[DATA FOR THIS TASK Boundary: Start]
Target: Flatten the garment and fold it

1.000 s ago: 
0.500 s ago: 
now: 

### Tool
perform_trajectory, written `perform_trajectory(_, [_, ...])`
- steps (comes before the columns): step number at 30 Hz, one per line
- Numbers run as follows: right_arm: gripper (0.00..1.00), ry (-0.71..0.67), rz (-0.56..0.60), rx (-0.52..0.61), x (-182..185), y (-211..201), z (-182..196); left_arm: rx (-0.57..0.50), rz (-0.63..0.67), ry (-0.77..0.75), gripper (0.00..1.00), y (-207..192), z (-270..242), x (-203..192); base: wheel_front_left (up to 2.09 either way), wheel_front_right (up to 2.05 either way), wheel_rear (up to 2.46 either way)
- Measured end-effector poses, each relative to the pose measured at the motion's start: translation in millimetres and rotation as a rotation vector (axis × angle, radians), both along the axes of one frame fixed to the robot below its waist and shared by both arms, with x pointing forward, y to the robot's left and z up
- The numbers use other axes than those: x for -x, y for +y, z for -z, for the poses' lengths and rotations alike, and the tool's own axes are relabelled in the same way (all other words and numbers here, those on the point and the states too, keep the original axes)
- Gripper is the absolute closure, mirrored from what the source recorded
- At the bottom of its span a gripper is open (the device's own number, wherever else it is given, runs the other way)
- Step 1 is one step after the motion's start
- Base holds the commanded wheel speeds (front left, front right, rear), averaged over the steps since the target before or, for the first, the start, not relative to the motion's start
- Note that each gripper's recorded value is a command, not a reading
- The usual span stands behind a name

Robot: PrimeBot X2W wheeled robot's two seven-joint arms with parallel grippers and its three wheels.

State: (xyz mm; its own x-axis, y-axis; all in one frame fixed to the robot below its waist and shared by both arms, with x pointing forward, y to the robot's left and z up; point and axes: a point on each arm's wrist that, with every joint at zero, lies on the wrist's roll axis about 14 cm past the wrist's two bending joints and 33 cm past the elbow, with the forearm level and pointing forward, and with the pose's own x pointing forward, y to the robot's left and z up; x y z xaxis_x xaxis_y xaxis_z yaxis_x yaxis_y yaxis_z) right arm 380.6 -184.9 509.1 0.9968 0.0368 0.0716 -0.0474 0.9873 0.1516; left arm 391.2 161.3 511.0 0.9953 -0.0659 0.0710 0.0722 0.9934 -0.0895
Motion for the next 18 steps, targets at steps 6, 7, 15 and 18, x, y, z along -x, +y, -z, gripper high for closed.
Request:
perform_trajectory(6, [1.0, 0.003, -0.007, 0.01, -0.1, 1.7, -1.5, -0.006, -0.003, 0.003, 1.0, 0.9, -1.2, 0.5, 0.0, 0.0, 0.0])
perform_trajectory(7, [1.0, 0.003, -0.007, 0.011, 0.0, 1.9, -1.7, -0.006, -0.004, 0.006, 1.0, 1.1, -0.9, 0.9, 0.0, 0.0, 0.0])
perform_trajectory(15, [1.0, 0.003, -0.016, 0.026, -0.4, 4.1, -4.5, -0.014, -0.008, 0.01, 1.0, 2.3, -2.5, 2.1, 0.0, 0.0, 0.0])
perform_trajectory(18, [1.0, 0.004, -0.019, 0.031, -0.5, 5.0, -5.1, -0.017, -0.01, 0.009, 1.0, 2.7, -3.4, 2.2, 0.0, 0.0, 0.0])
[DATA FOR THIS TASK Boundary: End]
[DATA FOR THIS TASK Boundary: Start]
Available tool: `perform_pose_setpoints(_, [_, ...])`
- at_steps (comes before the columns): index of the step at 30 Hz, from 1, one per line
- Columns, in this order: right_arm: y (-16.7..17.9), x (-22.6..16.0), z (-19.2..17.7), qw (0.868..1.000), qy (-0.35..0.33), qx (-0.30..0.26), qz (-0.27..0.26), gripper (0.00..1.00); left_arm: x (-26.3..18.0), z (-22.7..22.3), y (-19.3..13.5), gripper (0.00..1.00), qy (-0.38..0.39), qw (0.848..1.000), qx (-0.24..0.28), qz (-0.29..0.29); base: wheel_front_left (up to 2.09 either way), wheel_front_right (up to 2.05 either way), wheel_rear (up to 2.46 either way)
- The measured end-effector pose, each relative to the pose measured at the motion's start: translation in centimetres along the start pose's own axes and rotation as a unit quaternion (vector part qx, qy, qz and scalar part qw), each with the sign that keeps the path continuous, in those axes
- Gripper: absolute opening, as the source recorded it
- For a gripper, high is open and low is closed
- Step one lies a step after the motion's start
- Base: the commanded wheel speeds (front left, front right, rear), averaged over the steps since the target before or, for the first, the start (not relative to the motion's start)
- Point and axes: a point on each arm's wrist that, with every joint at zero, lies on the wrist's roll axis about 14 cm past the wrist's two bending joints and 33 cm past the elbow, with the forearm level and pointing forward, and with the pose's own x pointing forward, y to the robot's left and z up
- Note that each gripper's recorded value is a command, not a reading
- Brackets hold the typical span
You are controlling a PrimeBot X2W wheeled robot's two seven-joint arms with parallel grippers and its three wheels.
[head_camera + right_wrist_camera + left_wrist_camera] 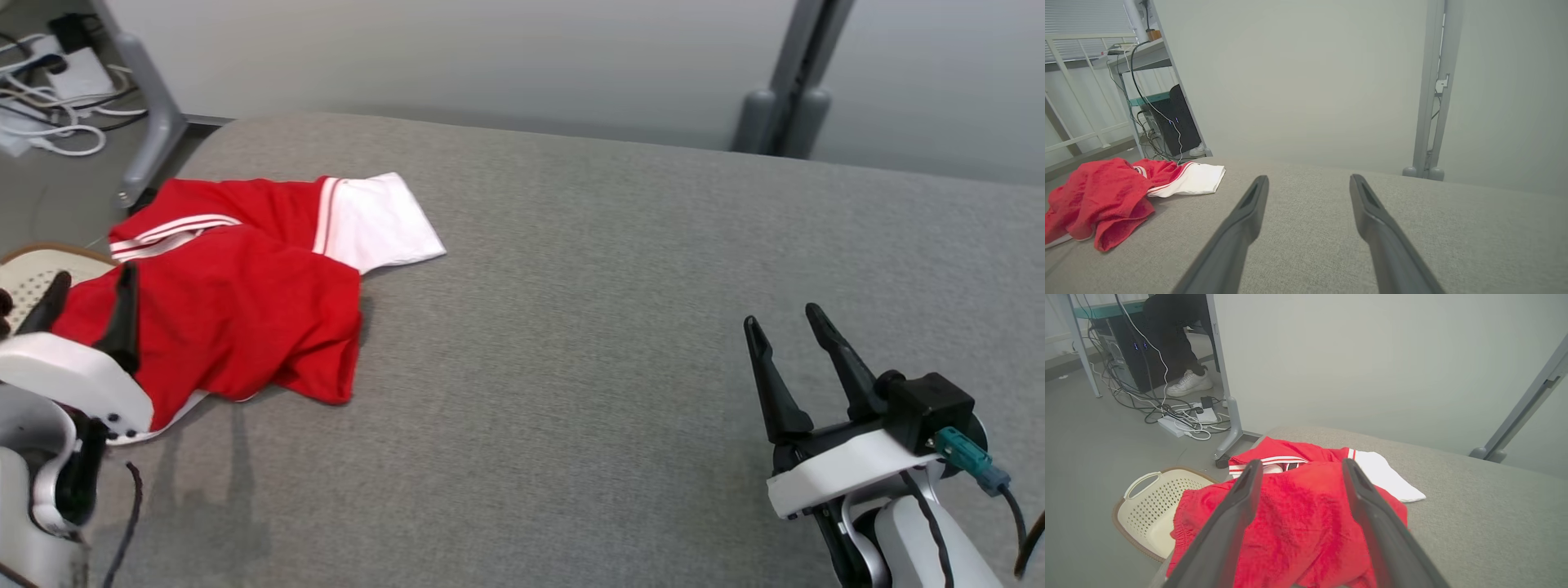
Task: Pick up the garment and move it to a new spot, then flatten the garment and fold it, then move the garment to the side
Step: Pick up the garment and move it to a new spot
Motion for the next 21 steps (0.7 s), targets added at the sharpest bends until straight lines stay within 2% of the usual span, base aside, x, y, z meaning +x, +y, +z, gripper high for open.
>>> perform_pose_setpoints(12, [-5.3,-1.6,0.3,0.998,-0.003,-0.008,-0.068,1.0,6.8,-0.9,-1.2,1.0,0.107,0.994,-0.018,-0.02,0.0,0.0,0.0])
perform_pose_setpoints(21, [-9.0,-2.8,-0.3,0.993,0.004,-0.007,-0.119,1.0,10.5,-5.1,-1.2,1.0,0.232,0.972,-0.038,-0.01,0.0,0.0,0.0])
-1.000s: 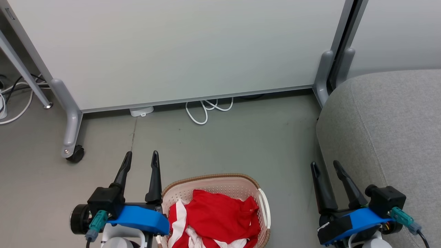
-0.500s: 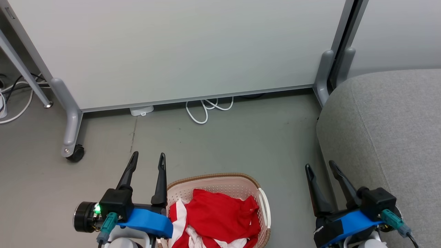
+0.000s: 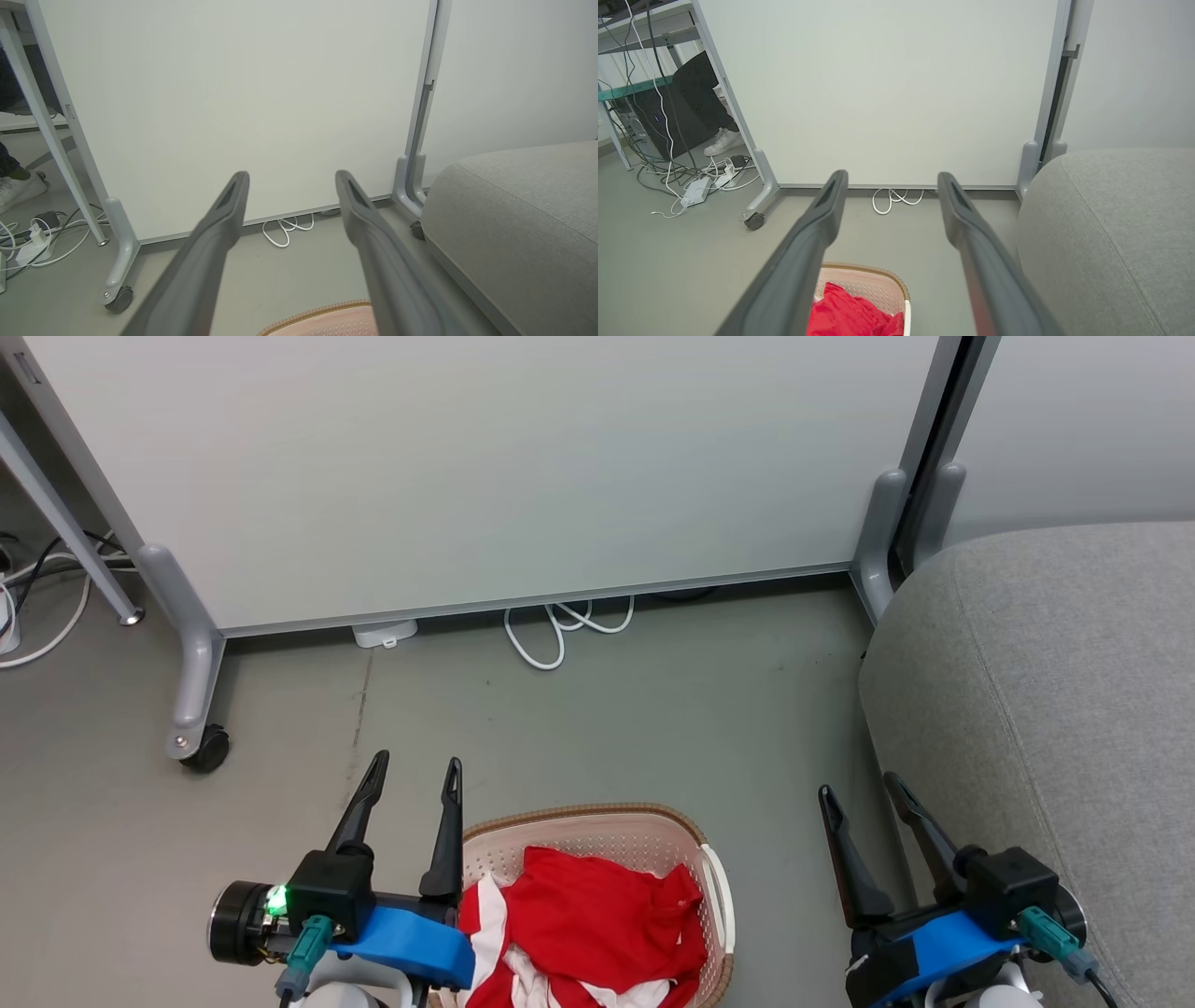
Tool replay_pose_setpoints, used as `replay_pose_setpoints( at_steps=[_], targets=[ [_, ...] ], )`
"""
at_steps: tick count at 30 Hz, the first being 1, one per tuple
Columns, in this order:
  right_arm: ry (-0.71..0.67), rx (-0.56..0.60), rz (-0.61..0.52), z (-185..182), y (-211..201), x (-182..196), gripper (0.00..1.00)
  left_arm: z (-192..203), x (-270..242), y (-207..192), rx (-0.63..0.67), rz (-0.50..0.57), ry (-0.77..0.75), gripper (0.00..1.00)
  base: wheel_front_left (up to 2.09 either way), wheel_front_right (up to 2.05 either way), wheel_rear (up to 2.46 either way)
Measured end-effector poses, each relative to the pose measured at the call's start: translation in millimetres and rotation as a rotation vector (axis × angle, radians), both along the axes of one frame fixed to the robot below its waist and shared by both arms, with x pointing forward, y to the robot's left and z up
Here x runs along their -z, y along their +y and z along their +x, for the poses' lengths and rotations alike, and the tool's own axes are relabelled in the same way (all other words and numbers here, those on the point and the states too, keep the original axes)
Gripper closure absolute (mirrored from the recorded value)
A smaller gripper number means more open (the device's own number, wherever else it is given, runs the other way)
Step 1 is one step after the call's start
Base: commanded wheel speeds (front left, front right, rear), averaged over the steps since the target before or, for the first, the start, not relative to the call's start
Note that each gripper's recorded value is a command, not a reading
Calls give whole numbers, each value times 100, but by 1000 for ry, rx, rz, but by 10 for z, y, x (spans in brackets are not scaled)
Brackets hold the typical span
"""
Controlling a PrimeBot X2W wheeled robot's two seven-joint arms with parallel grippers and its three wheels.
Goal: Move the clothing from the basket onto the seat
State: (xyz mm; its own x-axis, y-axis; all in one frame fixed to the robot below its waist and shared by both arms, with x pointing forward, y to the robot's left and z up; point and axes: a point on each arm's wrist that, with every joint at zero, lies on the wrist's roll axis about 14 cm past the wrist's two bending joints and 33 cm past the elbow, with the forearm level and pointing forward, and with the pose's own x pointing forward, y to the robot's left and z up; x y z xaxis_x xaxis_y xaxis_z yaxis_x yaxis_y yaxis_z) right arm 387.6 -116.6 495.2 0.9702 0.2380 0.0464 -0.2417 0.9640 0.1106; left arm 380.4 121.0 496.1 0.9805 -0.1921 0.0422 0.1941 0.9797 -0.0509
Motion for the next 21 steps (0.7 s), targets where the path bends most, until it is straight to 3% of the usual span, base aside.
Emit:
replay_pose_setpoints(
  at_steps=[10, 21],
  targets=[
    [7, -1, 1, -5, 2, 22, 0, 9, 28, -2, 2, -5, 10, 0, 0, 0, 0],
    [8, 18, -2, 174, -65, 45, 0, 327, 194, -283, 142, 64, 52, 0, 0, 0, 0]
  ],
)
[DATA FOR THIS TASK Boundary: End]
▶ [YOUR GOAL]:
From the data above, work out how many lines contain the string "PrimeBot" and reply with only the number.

▶ [EXERCISE RESULT]:
3